Conclusion: Power of Positive Thinking Does Matter in Policymaking
In our final report, we find that the FOMC tended to under-forecast the fed funds rate for the complete forecast period, while private sector forecasts measured by the Blue Chip consensus tended to over-forecast the fed funds rate. These differences likely stem from differing forecast objectives, as the FOMC likely focuses on its dual mandate and overall visibility of its expected monetary policy stance. The private sector, on the other hand, is more directly affected by rising borrowing costs, and could use its over-forecasts of the fed funds rate to signal such an event. These differing forecast outcomes confirm that objectives matter when it comes to forecasting monetary policy and informing the business community of the possible effects of policy changes.
Our analysis utilizes 10 years of historical fed funds forecast data from the Fed’s Greenbook forecasts/Summary of Economic Projections (SEP) and the Blue Chip Economic Forecasts. For the FOMC’s fed funds forecasts, as the FOMC did not begin publishing the SEP until 2012, we use the forecasts complied by the Fed staff in the Greenbook and given to the FOMC ahead of each meeting as a proxy for the FOMC’s forecasts from 2006-2012. For each year, we take the one-year ahead forecast measured as the Q4 average published in the December Greenbook/SEP of the prior year. For example, we use the December 2006 Greenbook to get the full-year 2007 forecast. Once the FOMC began publishing the SEP in 2012, we use the median year-ahead forecast from the December “Dot Plot,” which displays fed funds rate projections of FOMC members.

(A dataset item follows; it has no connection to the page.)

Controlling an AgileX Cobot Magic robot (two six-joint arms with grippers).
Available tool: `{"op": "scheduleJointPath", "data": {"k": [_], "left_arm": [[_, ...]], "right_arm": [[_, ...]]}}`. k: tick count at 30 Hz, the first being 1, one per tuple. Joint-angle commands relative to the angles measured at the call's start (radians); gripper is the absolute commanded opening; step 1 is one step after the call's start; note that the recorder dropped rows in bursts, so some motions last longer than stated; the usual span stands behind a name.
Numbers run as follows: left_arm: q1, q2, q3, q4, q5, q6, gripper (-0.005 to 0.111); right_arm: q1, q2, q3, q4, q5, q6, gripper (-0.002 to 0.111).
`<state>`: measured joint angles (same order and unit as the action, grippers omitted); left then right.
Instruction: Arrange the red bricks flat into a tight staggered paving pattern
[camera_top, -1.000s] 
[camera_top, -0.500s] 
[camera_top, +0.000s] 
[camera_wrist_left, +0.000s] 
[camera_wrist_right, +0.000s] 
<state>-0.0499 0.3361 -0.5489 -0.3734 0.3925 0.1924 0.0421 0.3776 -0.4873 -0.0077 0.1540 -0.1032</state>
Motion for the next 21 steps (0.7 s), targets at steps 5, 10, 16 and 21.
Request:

For the Blue Chip consensus data, we use the Blue Chip Financial Forecast publication, which includes an aggregate consensus forecast of the individual forecast submissions of leading forecasters.4 We take the one-year ahead forecast measured as the Q4 average for each variable that is published in the January Blue Chip Financial Forecast publication. Using the January publication allows for the most complete year-ahead forecast, because forecasters effectively do not have information on economic conditions for the current year when preparing to submit forecasts for a January release.
1 “Is the FOMC Overly-Optimistic?” Published on July 31, 2018. “Is the FOMC or the Private Sector More Optimistic?” Published on August 28, 2018.
2Romer, Christina, D., and David H. Romer. 2000. “Federal Reserve Information and the Behavior of Interest Rates.” American Economic Review, 90 (3): 429-457.
3For more details on our methodology, please see the Appendix.